Video Stabilization using point feature mapping Matlab
Abstract:
Video capturing by non-professionals will lead to unanticipated effects. Such as image distortion, image blurring etc. Hence, many researchers study such drawbacks to enhance the quality of videos. In this paper an algorithm is proposed to stabilize jittery videos. A stable output video will be attained without the effect of jitter which is caused due to shaking of handheld camera during video recording. Firstly, salient points from each frame from the input video is identified and processed followed by optimizing and stabilize the video. Optimization includes the quality of the video stabilization. This method has shown good result in terms of stabilization and it discarded distortion from the output videos recorded in different circumstances.
INTRODUCTION
This example shows how to stabilize a video that was captured from a jittery platform. One way to stabilize a video is to track a salient feature in the image and use this as an anchor point to cancel out all perturbations relative to it. This procedure, however, must be bootstrapped with knowledge of where such a salient feature lies in the first video frame. In this example, we explore a method of video stabilization that works without any such a priori knowledge. It instead automatically searches for the "background plane" in a video sequence, and uses the observed distortion to correct for camera motion.
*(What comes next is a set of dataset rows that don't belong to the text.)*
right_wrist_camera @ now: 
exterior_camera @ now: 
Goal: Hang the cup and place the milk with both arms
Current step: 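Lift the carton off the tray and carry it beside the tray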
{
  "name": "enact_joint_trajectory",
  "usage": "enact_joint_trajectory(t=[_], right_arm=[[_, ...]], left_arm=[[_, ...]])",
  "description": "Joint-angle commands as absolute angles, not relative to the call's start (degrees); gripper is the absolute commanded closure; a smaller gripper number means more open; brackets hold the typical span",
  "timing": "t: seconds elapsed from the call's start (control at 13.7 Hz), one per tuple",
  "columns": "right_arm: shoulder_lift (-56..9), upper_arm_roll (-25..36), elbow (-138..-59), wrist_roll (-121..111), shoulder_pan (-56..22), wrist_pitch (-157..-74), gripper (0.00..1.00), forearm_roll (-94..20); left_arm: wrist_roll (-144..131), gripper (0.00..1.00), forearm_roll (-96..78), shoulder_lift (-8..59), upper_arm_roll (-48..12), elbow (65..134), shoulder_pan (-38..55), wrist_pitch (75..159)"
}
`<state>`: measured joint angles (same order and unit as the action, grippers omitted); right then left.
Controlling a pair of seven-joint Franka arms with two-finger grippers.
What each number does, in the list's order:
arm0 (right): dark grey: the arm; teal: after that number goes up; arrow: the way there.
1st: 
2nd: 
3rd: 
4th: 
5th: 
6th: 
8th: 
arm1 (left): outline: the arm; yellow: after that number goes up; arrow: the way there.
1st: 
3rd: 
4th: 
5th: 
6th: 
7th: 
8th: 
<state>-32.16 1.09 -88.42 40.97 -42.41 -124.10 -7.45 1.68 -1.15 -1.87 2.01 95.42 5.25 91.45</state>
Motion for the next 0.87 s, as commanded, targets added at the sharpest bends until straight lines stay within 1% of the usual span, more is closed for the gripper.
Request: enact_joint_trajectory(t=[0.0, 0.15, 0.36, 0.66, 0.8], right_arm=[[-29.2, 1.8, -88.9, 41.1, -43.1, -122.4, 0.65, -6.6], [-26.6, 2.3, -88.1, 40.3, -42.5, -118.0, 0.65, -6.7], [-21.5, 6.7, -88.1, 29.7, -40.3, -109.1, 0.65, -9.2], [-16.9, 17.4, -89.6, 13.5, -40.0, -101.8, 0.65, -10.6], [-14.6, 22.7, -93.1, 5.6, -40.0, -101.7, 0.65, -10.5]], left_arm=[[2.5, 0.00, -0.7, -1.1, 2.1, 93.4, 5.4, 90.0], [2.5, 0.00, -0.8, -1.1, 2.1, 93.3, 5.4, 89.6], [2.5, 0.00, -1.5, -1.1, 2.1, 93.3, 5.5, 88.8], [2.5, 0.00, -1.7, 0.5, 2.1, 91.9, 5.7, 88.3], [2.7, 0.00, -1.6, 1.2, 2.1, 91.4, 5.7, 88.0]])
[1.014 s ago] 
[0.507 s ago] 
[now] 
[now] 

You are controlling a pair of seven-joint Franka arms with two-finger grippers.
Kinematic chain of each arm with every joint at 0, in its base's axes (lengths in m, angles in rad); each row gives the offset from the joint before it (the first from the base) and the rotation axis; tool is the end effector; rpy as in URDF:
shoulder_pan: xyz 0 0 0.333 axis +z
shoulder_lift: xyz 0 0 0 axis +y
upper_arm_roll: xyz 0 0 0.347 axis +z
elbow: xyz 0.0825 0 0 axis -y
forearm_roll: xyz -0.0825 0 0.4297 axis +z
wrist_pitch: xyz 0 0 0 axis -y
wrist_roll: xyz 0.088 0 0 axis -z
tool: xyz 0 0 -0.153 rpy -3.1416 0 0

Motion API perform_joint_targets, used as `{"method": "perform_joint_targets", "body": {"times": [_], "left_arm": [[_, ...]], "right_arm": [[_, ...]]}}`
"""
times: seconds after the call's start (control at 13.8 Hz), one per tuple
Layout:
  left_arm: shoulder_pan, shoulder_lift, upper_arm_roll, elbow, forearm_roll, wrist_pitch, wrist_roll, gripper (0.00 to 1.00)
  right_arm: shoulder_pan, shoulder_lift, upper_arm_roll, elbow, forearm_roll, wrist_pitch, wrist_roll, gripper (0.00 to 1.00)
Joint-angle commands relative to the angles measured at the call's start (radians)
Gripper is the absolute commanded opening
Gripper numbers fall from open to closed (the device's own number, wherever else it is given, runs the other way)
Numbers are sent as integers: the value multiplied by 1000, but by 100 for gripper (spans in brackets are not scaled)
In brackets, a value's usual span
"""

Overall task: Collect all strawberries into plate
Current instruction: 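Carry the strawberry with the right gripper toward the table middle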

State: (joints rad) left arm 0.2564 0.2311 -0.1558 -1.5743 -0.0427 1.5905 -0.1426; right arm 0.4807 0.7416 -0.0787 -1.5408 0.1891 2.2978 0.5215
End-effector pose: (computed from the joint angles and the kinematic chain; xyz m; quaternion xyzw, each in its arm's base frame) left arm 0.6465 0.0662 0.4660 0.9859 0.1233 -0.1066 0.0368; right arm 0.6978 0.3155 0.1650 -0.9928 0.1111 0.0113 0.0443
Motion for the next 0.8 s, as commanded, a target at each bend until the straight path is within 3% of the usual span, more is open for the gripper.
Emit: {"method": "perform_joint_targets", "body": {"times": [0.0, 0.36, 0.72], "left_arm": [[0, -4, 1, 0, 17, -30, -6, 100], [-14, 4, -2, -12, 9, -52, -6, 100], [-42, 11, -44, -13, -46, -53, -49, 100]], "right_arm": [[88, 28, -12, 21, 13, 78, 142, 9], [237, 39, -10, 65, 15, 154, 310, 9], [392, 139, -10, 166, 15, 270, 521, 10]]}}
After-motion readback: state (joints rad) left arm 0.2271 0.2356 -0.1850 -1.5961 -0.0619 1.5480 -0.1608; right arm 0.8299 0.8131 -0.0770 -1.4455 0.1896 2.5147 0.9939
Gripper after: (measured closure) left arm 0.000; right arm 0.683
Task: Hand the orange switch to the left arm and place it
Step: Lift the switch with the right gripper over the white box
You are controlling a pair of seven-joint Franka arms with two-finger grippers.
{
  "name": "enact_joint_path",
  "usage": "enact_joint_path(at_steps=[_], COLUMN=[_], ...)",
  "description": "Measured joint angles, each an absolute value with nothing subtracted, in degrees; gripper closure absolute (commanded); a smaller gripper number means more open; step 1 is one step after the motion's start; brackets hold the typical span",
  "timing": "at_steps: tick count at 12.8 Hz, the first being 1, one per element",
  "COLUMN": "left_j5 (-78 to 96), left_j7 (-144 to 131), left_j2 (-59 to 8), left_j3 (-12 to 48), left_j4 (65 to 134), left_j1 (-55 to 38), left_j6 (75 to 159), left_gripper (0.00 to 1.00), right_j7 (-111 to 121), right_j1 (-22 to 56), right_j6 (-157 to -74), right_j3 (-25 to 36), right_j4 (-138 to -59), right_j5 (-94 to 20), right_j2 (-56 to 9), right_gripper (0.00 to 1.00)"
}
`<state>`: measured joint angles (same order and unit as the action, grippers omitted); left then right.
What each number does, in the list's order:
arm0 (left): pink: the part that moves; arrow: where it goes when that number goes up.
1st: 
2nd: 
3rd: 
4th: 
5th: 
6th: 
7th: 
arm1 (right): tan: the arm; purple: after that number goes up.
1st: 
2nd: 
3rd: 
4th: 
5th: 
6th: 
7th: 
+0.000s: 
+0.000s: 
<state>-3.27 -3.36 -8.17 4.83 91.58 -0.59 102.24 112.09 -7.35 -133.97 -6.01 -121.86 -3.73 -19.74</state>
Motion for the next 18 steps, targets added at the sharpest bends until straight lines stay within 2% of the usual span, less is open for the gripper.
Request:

This stabilization algorithm involves two steps. First, we determine the affine image transformations between all neighboring frames of a video sequence using the estgeotform2d
function applied to point correspondences between two images. Second, we warp the video frames to achieve a stabilized video. We will use the Computer Vision Toolbox™, both for the algorithm and for display.
Step 1. Read Frames from a Movie File
Here we read in the first two frames of a video sequence. We read them as intensity images since color is not necessary for the stabilization algorithm, and because using grayscale images improves speed. Below we show both frames side by side, and we produce a red-cyan color composite to illustrate the pixel-wise difference between them. There is obviously a large vertical and horizontal offset between the two frames.
Step 2. Collect Salient Points from Each Frame
Our goal is to determine a transformation that will correct for the distortion between the two frames. We can use the estgeotform2d
function for this, which will return an affine transformation. As input we must provide this function with a set of point correspondences between the two frames. To generate these correspondences, we first collect points of interest from both frames, then select likely correspondences between them.
In this step we produce these candidate points for each frame. To have the best chance that these points will have corresponding points in the other frame, we want points around salient image features such as corners. For this we use the detectFASTFeatures
function, which implements one of the fastest corner detection algorithms.
The detected points from both frames are shown in the figure below. Observe how many of them cover the same image features, such as points along the tree line, the corners of the large road sign, and the corners of the cars.